Outdoor Exercise has a Compound Effect
If you didn’t think the benefits of exercise could get any better, we are happily here to prove you wrong. Maybe while you are reading this, you can walk to the nearest greenery, take a deep breath in and see for yourself: getting outside while you exercise is one way to enhance most of the aforementioned effects.
When exercising in an enriched outdoor environment as compared to indoors, the psychological benefits of exercise are enhanced. This means greater changes in mood, better memory, as well as more positive engagement and ease in achieving a flow state 11, 31. Exercise outdoors also has a restorative quality which enhances feelings of wellbeing and leads to higher adherence to exercise in general 11 . Even professional athletes feel more revitalized, less hostile, and less fatigued following outdoor activity as compared to indoor activity 31. What’s more, exercise in an enriched environment has led to augmented neurogenesis within the hippocampus in mice 6 potentially explaining the significant positive effects on learning and memory following outdoor exercise. While mechanisms for the compounded effect of outdoor exercise need to be more clearly explored, there is clear evidence that supports its benefit over indoor exercise.
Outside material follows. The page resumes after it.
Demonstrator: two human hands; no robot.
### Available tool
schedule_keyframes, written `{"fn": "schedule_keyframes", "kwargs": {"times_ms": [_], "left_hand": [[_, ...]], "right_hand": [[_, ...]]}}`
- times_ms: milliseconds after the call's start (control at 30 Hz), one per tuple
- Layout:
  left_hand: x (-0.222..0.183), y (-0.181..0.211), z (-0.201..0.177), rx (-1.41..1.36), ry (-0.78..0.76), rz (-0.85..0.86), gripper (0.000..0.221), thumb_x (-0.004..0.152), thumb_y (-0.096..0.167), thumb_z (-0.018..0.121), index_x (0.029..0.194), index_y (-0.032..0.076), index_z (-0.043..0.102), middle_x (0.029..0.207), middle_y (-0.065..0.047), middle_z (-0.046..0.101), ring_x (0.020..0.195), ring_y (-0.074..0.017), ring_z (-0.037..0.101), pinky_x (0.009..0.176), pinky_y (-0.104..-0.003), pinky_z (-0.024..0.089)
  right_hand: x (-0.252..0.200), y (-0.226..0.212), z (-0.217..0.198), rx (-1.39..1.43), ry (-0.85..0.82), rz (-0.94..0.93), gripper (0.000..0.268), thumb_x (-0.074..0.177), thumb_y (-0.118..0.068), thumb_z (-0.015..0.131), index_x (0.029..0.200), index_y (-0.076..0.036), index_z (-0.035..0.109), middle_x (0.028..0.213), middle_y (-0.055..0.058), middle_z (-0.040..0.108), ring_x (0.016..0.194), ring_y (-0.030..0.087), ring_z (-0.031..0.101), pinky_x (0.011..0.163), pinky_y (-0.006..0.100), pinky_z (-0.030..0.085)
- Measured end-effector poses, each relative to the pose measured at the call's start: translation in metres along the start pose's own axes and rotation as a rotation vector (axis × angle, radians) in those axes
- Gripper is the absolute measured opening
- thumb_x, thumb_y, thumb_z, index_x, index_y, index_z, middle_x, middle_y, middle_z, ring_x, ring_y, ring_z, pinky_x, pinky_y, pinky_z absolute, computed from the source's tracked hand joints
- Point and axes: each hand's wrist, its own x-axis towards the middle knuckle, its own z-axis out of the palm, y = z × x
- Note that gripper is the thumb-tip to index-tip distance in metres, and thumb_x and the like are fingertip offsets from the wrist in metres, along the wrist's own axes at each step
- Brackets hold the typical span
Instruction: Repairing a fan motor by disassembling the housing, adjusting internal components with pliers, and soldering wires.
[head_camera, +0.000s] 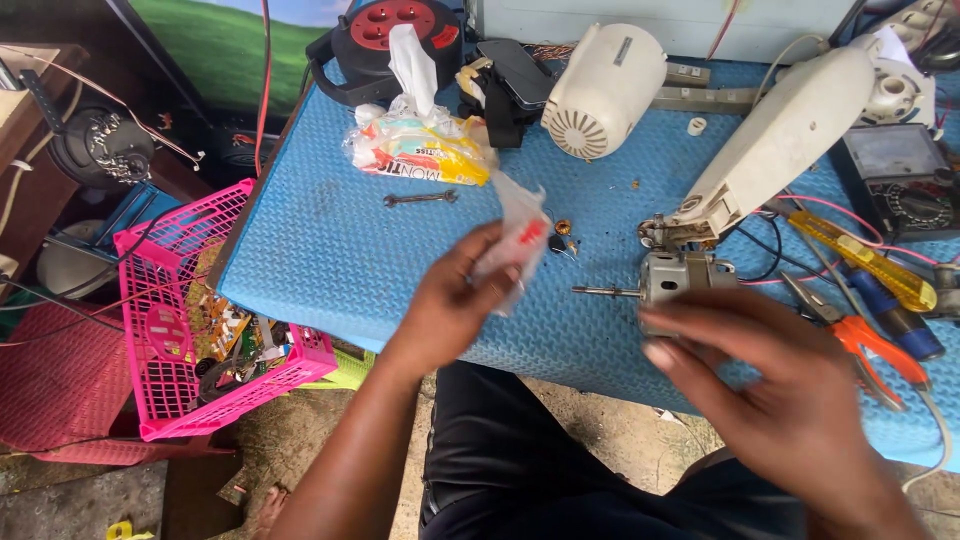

This enriched outdoor environment is speculated to provide neurological benefits through smells, sounds, and sights 1 . It is well known that in addition to these theorized mechanisms, Vitamin D provides one of the greatest benefits of being outdoors. Many athletes (and people) are Vitamin D deficient. Beyond commonly cited effects of adequate levels of the sunshine vitamin, Vitamin D has been shown to enhance musculoskeletal performance as well as different hematological variables that enhance VO2 max 32, 33. Oh and it also has important implications in mood and cognitive capacity 33 . So, go outside!
Many athletes spend much of the winter training season on a stationary bike or treadmill indoors- logging miles but going nowhere due to weather conditions. If this sounds like you, never fear! It’s always great to keep training up in whatever way is convenient, and there are plenty of ways to maximize indoor training. However, if you have the chance, the empirical evidence suggests that for your own sake, and the sake of your cognitive performance (strongly linked to athletic performance 22 ), it may be worthwhile to step outside and smell the roses. Maybe try trading your indoor Zone 2 ride for a bundled walk, and feel the reward seep into your sun-kissed skin (and brain). If it’s pretty chilly outside, make sure to read up on how to maximize your hydration, safety, and performance in the cold.
Photo: Talbot Cox Athlete: Gwen Jorgensen
As with most things in life, too much of anything can always cause some harm, so find your balance and go easy on yourself. Exercise is awesome for your mental health, memory, and markedly reduces your risk of neurodegenerative diseases; and most of these effects are compounded if you take it outside! Now that we have covered that, maybe go for a quick walk, run, or ride to let it all sink in.